*WHAT YOU ARE ASKED TO DO*:
Every line of the records below that holds the word "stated" belongs in the answer.

(TASK INPUTS)

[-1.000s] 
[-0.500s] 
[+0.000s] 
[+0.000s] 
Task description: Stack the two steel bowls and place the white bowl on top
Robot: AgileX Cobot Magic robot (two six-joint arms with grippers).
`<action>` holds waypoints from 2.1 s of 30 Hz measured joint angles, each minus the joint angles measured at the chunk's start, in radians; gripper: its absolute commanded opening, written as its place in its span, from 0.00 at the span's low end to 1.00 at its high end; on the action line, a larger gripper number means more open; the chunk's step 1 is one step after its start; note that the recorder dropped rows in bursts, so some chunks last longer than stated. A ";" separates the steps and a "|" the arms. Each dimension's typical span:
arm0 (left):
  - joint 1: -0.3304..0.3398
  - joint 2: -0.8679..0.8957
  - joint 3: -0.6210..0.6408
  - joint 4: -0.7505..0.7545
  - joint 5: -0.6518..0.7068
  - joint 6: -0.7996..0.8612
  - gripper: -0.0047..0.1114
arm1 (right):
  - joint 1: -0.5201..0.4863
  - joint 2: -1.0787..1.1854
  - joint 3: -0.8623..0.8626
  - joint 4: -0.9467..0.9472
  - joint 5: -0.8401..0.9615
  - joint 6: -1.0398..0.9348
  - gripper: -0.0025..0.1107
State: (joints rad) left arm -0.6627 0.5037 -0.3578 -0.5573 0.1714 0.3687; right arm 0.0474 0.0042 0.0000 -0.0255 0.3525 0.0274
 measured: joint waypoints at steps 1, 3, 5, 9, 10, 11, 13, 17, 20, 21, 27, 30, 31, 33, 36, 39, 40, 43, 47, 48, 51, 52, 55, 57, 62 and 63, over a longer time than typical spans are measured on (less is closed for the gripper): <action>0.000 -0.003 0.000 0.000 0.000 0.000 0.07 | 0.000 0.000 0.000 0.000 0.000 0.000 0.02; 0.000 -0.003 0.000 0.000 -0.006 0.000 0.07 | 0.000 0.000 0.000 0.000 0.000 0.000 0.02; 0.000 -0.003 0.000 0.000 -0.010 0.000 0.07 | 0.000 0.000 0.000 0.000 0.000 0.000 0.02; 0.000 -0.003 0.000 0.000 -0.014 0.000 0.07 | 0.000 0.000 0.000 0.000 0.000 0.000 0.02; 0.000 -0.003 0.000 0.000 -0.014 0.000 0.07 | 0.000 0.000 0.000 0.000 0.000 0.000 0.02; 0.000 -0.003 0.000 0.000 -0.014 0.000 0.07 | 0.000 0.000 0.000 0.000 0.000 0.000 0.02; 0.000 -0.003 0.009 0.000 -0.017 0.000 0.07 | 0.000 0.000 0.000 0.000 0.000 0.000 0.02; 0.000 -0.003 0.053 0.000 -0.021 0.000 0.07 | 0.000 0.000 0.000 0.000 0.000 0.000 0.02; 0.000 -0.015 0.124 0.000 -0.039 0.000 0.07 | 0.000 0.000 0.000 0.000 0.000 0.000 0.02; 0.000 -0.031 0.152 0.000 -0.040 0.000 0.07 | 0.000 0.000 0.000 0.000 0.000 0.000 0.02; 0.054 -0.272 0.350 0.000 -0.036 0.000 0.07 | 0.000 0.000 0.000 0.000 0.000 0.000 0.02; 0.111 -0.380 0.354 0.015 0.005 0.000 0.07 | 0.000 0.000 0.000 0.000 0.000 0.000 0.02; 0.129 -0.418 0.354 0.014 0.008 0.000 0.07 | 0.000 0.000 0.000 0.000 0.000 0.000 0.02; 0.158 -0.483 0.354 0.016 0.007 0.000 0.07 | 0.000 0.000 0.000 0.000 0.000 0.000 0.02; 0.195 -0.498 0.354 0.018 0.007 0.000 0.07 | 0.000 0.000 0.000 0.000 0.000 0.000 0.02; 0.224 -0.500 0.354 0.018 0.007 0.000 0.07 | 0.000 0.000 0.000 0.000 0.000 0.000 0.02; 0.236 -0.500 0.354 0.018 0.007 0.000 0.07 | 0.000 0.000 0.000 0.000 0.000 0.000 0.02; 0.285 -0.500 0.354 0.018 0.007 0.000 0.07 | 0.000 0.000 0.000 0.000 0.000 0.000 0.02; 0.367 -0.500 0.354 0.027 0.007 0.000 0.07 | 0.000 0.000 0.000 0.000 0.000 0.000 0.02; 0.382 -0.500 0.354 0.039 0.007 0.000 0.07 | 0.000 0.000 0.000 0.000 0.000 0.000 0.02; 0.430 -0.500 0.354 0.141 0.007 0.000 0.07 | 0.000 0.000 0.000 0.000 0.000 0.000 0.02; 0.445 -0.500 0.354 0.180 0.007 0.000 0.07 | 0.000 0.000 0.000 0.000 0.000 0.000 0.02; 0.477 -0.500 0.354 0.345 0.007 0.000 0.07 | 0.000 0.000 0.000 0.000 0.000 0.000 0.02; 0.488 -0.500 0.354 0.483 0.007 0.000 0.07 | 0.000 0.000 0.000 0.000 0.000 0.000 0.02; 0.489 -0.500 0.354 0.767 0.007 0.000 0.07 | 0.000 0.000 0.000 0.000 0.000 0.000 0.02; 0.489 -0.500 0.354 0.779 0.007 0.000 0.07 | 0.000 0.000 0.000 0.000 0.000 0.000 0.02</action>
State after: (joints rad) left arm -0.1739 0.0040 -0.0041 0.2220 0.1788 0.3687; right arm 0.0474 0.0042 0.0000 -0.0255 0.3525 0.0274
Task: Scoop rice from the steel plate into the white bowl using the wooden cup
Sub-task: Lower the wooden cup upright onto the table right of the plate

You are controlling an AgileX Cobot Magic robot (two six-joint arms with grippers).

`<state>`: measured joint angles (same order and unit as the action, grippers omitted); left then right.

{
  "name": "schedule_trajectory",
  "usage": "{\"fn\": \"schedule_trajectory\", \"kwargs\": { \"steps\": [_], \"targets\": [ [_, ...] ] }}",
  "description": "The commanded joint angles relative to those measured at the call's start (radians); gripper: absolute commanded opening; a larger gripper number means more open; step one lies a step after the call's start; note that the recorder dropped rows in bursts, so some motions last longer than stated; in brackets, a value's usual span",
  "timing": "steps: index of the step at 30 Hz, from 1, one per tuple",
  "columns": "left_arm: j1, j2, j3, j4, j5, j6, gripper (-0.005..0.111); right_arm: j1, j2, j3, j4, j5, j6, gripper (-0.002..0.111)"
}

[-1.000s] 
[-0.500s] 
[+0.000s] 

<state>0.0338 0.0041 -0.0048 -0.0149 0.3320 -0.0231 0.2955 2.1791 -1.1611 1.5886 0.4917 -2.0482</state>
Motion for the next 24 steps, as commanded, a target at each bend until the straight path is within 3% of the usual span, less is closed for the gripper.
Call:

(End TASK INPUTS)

*ANSWER SECTION*:
`<action>` holds waypoints from 2.1 s of 30 Hz measured joint angles, each minus the joint angles measured at the chunk's start, in radians; gripper: its absolute commanded opening, written as its place in its span, from 0.00 at the span's low end to 1.00 at its high end; on the action line, a larger gripper number means more open; the chunk's step 1 is one step after its start; note that the recorder dropped rows in bursts, so some chunks last longer than stated. A ";" separates the steps and a "|" the arms. Each dimension's typical span:
  "description": "The commanded joint angles relative to those measured at the call's start (radians); gripper: absolute commanded opening; a larger gripper number means more open; step one lies a step after the call's start; note that the recorder dropped rows in bursts, so some motions last longer than stated; in brackets, a value's usual span",

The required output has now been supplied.